[[ Material shown, beginning ]]
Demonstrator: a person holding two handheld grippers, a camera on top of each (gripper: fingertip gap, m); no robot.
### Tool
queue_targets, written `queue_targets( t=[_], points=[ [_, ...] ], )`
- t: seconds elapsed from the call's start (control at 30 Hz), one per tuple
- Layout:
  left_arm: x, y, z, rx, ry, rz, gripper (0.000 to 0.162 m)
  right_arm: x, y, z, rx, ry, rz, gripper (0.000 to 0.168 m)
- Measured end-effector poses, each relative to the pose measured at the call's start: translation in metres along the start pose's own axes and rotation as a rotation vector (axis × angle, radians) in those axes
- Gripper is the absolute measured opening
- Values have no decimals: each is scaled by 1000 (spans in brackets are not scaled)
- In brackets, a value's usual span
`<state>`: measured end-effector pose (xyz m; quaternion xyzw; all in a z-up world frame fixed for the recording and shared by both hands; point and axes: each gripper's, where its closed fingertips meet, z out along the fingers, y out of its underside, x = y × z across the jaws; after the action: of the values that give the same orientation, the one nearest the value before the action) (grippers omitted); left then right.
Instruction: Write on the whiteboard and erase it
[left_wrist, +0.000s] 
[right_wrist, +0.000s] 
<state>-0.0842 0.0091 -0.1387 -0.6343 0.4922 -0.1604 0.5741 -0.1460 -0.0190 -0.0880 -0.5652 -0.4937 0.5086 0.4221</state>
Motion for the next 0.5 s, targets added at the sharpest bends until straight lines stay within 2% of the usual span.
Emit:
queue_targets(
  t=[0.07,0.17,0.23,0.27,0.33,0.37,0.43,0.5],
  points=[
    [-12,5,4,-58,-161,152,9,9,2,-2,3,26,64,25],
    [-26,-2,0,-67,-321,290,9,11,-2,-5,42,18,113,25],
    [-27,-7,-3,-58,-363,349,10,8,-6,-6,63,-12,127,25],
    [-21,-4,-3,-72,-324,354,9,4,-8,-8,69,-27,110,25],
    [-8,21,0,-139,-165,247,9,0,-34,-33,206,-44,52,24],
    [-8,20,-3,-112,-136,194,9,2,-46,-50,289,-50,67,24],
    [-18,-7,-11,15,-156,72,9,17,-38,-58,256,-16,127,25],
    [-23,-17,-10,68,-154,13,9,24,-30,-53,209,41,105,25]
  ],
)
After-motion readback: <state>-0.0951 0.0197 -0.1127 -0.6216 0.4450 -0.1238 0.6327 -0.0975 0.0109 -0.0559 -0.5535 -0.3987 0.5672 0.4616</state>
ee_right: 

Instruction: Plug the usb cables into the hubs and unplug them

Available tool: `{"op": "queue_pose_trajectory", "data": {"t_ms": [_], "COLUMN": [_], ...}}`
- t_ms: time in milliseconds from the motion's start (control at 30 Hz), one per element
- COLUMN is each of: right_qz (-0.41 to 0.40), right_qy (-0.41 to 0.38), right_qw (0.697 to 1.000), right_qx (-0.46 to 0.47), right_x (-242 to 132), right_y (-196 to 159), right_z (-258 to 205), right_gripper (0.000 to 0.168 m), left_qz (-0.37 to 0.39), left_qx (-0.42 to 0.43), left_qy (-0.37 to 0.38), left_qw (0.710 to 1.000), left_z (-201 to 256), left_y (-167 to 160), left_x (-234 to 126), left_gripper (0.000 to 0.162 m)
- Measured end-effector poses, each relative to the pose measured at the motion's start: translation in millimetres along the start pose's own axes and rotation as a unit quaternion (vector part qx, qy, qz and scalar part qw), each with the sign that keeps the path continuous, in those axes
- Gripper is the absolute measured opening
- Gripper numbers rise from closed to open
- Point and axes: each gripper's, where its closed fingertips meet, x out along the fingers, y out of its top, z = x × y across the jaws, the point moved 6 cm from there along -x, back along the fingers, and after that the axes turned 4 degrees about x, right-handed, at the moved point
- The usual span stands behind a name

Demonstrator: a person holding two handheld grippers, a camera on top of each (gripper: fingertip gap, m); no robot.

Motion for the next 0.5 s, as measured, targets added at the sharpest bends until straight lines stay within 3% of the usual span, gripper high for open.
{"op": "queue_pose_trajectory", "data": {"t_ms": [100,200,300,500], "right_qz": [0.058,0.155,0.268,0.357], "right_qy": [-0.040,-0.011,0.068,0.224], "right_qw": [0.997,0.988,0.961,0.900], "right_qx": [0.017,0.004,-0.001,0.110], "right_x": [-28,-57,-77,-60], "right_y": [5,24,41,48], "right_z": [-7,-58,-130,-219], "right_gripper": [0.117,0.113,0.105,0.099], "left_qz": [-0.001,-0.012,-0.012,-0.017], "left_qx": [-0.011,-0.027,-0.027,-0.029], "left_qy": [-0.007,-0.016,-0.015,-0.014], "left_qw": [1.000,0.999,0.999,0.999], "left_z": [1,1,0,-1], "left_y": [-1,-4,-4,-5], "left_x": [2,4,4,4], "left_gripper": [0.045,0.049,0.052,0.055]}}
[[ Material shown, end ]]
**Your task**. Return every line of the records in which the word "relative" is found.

**Exercise response**.
- Measured end-effector poses, each relative to the pose measured at the call's start: translation in metres along the start pose's own axes and rotation as a rotation vector (axis × angle, radians) in those axes
- Measured end-effector poses, each relative to the pose measured at the motion's start: translation in millimetres along the start pose's own axes and rotation as a unit quaternion (vector part qx, qy, qz and scalar part qw), each with the sign that keeps the path continuous, in those axes

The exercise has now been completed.